Energi Juang News, Lembata- Gunung Ile Lewotolok di Kabupaten Lembata, NTT, menggelegar pagi ini. Dua letusan berturut-turut mengguncang wilayah tersebut.
Detail Erupsi Pertama
Pukul 06.18 WITA, gunung setinggi 1.423 mdpl ini memuntahkan abu vulkanik setinggi 400 meter dari puncak kawah. Seismograf mencatat amplitudo maksimum 19 milimeter. Durasi letusan mencapai 48 detik.
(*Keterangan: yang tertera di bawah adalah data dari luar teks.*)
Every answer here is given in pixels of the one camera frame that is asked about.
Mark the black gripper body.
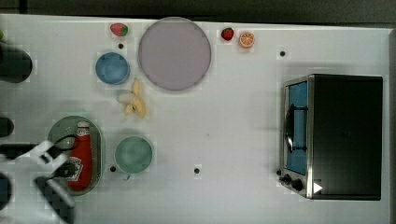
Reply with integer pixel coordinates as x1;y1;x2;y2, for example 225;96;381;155
49;146;78;178

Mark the red ketchup bottle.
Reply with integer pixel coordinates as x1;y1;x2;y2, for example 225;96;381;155
67;121;92;191

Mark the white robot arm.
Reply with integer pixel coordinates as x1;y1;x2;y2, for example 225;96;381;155
1;140;75;224

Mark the green oval strainer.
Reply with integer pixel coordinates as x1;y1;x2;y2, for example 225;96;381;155
48;116;104;196

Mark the teal green mug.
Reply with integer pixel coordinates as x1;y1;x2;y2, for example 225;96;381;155
114;135;154;181

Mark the small black cylinder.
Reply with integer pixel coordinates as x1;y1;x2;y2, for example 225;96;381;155
0;118;14;137

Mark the peeled toy banana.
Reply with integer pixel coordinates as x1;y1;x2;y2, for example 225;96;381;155
117;78;147;118

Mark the blue bowl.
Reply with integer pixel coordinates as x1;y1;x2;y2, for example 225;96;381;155
95;52;131;85

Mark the large black cylinder cup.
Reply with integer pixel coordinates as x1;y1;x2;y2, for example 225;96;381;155
0;45;33;83

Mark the red green toy strawberry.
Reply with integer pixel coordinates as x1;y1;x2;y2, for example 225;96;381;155
110;22;129;36

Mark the large grey round plate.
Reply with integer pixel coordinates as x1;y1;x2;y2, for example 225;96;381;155
138;17;211;91

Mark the toy orange half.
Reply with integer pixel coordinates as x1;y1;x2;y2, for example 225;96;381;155
238;32;255;49

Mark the black toaster oven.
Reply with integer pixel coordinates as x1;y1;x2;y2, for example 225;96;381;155
276;74;383;201

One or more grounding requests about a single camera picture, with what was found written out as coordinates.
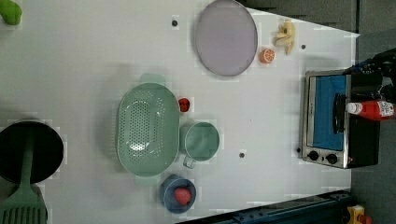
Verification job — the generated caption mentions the red plush ketchup bottle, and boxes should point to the red plush ketchup bottle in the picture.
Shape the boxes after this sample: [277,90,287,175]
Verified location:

Letusan Kedua yang Lebih Dahsyat
Pukul 08.59 WITA, erupsi kedua menyemburkan abu hingga 500 meter. Vibrasi mencapai amplitudo 21,4 milimeter selama 75 detik. “Kolom abu teramati berwarna kelabu hingga hitam dengan intensitas tebal condong ke arah timur,” kata Stanislaus Ara Kian, petugas Pos Pengamatan Gunung Api Ile Lewotolok, dalam laporan ke Badan Geologi.
Aktivitas Meningkat Tajam
Dalam sepekan terakhir, gunung ini erupsi tujuh kali. Sejak awal 2026, total 14 letusan menempatkannya di urutan ketiga paling aktif di Indonesia. Semeru memimpin dengan 150 kali, diikuti Gunung Ibu dengan 95 erupsi.
Status Naik ke Siaga
Kepala Badan Geologi Lana Saria naikkan status menjadi Level III (Siaga) pada 18 Januari 2026. Masyarakat dan pendaki dilarang masuk radius 3 kilometer dari pusat vulkanik. “Mewaspadai potensi ancaman bahaya guguran/longsoran lava dan awan panas pada sektor selatan dan tenggara, sektor barat, serta sektor timur laut Gunung Ile Lewotolok,” katanya.